Dr Kadam: So if extending it beyond 16 is not a problem because out there there are no extra rules and regulations with the two-year-old child we less than two years old we have to fill these extra forms so now if I'm going to do the amendment is that the only EEG she has is after 16?
Marta: No no no, she has, I actually had several of them to send you. The other question is: she's probably one of the few that doesn't have any seizures during EEG. Or at least reported.
Dr Kadam: And you see...?
Marta: She doesn't have any activity reported and then but it still theta. EEG is abnormal they're not...
Dr Kadam: 100% so I mean those are some of the most valuable EEGs because we know that seizure events also have effect on these background oscillations. So if there is a recording of EEG where it is not a single event that will also provide additional insights and also like I said, these seizure events most likely also are dependent on the age. So there may be ages where the child is more vulnerable to higher seizure events and there may be "honeymoon periods" as have been shown in other development disorders and we don't know what that is for SYNGAP1 and what is the range or whether there are specific stages and whether all children fit in that stage or there are mostly outliers. All of this information hopefully now will start trickling in as more and more people start getting involved.
Mike: Can I...? So I'm gonna wrap it up unless anyone's got a burning question. I want to thank everyone especially the people from the Kadam lab for their time. Do you mind going back quickly to slide 8? I just think this is... I thought that was a super cool slide but I didn't want to interrupt you. That diagram is amazing because I think that's what we live through right? We have young kids the P60 who were only having myoclonic seizures and the parents aren't sure and they go to doctors and they go to neurologists and they take videos and people say they're not sure and it takes time and then a few years later, proxied by the P120's, we have kids who are sure having seizures and we start seeing different phenotypes. So point 1: I just think this slide really as a Syngap parent and someone who talks to Syngap parents every day really speaks to me and I think it's awesome. That's point one. Point two is I just want to highlight for the parents generally, this is what we- this is why SRF exists right? To connect parents and scientists. To emphasize the great work that scientists are doing. There's a lot of names on that last slide but Dr. Kadam has been someone who's taken our calls and talk to us many times. Brennan who's the first author on that paper is someone who was at our round table last year and as a young researcher and someone we're excited to see stay in Syngap for a long time. So this has been a great webinar and I'm so grateful and the third point is just to build on that and say thank you. This was great. This paper's amazing. Hopefully we'll have more kids on perampanel. I think offline will ask you about why we wouldn't just do a study. But thank you so much for the work you do, for your lab, for this paper and for doing this webinar. Thank you.

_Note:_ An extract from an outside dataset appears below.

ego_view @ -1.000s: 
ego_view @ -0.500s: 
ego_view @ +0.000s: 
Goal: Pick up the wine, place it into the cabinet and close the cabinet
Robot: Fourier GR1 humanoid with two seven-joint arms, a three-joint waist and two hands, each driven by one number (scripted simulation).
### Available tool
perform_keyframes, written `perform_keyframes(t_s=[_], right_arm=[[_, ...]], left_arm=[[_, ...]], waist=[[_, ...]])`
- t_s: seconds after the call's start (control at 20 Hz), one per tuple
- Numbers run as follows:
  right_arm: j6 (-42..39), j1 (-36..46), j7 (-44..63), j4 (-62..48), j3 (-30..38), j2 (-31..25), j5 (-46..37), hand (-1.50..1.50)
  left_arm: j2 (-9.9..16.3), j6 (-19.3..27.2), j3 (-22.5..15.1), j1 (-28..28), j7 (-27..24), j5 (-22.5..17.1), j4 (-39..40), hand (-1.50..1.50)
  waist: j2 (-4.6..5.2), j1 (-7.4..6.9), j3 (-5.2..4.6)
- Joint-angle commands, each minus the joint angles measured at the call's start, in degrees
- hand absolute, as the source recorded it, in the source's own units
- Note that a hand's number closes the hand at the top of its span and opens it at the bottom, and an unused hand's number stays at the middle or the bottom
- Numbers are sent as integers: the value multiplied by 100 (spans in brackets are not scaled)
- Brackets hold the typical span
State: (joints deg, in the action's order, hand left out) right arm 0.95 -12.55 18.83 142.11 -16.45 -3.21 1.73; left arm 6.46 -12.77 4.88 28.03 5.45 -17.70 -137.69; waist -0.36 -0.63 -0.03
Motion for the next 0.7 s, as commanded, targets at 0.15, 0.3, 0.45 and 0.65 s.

Dr Kadam: Thank you guys and thank you for the opportunity. I mean the feedback from parents has been one of the biggest motivation for my group for Brennan for sure and and yeah and for us as as researchers getting inputs of what's happening in the life of the patient and even in the family because quality of life is an important component of us understanding. You know "cure" is one thing but there are many ways in which you can improve categories of the disease and so although we can keep cure on the horizon as the goal where we are headed to, we cannot miss all these side routes where we can make substantial improvements in the management and understanding of how the disease is progressing and that only comes from communication so thank you guys for this. Thank you so much that was very good. Thank you I appreciate it. Thank you. Bye bye guys.